*Task to complete*
Below are some records; state how many of their lines contain the word "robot", and add nothing.

*Recorded data*
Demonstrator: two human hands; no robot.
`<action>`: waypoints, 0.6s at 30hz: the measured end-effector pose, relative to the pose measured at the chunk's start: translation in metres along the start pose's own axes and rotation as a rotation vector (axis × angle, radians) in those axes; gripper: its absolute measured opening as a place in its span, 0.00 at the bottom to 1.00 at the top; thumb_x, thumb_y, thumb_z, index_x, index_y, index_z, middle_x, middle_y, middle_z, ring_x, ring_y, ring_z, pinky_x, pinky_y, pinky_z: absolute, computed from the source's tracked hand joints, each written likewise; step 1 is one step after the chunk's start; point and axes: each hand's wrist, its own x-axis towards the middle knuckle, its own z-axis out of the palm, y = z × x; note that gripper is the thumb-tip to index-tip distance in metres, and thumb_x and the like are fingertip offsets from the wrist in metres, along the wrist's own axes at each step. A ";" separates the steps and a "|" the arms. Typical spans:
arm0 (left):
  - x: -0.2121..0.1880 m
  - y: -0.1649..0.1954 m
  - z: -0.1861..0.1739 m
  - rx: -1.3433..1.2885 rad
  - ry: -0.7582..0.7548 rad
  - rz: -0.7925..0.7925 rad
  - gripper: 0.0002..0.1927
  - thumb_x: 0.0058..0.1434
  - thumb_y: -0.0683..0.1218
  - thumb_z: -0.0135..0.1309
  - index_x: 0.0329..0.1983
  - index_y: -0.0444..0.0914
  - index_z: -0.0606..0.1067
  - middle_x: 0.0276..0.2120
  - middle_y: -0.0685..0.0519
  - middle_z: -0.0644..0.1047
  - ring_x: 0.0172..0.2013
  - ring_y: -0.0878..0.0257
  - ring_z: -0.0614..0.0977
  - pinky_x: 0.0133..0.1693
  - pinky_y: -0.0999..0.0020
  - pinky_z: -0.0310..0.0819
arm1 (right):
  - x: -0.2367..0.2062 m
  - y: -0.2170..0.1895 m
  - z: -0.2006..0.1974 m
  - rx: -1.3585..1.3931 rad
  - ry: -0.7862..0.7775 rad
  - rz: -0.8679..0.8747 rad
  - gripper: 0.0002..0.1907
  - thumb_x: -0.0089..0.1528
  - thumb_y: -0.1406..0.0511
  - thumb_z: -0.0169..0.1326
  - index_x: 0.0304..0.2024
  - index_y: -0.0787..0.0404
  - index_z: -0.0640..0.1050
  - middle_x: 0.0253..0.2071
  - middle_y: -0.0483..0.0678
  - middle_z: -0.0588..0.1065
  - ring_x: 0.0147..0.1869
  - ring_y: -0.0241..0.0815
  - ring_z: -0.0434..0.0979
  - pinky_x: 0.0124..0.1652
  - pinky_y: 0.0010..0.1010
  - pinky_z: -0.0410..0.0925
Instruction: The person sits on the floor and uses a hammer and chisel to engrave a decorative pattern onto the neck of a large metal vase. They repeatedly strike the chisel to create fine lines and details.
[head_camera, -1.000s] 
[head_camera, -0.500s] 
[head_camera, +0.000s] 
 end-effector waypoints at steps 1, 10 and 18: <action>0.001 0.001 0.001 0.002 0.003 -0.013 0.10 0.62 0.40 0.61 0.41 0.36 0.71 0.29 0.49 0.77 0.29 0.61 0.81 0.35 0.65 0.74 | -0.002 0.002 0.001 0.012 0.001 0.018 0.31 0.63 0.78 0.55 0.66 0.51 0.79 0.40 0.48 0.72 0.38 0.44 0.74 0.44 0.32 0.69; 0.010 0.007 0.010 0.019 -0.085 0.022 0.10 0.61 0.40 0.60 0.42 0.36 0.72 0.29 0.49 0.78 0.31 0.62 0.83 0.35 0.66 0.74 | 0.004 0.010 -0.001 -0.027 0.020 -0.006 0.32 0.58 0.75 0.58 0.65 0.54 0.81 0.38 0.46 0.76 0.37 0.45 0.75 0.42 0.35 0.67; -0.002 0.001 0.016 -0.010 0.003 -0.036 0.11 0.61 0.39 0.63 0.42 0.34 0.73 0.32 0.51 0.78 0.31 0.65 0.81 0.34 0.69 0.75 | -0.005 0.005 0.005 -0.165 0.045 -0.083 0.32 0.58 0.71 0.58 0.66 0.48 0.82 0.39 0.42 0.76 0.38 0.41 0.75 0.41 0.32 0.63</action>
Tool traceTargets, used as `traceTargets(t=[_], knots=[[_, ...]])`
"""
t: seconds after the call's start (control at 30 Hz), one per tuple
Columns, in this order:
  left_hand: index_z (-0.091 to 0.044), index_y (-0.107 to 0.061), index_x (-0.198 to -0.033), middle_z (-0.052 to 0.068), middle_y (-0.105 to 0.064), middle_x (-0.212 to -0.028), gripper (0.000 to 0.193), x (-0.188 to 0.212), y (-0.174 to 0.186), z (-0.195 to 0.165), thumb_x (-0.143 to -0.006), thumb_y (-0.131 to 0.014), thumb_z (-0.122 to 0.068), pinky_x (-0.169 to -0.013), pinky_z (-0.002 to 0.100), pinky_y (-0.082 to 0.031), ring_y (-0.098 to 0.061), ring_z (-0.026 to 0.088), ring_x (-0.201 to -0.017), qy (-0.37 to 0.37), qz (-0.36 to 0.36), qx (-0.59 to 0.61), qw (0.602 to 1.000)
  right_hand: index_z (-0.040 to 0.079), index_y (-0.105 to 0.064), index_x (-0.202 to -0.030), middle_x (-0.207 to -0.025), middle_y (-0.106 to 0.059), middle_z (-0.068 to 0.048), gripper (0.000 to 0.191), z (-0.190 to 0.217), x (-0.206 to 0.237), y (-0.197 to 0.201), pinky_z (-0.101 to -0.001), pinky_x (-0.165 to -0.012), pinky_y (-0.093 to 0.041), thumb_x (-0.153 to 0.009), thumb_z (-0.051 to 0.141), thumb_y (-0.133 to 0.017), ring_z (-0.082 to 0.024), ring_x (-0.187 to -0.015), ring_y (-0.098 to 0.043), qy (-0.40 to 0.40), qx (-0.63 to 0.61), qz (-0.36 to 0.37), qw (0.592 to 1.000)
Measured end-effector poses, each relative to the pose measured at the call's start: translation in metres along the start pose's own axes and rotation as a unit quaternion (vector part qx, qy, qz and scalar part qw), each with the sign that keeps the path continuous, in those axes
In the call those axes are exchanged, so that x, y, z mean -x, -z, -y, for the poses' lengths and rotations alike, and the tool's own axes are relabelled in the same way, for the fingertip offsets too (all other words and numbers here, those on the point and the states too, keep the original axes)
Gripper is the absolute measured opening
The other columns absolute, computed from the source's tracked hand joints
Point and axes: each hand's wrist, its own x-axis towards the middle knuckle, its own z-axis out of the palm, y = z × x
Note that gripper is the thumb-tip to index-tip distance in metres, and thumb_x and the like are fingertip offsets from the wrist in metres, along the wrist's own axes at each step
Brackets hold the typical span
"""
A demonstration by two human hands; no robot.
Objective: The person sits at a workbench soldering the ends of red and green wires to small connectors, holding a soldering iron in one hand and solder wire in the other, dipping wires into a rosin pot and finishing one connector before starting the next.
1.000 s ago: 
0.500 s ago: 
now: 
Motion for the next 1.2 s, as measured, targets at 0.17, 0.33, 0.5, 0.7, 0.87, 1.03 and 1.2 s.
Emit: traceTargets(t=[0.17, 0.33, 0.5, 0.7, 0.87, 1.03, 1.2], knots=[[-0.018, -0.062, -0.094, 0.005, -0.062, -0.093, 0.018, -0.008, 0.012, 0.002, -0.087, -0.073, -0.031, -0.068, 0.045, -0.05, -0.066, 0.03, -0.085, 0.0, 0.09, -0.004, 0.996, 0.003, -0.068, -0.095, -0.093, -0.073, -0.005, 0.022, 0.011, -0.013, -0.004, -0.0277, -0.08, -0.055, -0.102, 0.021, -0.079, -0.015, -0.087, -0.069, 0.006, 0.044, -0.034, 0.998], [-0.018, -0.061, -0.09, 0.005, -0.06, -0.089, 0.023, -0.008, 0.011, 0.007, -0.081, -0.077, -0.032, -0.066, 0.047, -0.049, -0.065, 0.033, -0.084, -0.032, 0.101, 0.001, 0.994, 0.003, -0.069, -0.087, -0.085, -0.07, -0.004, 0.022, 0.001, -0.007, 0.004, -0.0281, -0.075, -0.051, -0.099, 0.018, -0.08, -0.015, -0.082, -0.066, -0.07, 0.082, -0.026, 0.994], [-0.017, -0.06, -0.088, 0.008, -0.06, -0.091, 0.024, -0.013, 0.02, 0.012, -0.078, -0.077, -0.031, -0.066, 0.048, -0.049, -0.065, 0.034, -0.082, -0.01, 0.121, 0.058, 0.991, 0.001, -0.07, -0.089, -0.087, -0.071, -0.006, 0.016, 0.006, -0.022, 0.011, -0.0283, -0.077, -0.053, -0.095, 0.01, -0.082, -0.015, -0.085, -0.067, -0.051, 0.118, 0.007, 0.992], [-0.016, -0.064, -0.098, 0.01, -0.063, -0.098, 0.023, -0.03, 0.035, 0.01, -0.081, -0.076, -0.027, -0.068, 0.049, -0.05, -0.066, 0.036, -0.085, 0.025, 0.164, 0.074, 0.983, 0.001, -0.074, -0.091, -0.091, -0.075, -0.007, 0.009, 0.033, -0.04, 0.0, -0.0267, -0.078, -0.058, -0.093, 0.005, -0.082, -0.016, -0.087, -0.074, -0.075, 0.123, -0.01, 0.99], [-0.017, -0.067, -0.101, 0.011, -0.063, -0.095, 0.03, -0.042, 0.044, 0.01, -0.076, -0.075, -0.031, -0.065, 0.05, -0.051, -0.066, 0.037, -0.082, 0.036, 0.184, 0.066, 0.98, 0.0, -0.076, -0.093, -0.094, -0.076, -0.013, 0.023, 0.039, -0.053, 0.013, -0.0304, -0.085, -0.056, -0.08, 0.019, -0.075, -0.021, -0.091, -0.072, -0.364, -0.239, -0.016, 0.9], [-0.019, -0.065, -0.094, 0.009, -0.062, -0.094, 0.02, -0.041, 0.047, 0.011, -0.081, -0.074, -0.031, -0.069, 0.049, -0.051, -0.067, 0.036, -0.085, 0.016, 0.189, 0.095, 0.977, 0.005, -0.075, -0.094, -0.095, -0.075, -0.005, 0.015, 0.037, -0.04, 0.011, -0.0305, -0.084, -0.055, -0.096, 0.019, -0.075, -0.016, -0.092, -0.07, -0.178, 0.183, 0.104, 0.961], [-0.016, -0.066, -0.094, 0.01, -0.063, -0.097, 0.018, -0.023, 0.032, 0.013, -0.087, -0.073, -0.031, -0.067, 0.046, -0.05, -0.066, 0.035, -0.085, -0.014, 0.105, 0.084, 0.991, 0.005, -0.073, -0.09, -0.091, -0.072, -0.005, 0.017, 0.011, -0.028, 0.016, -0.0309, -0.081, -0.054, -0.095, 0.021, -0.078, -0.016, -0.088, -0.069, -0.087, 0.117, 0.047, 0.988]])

*Result of the task*
2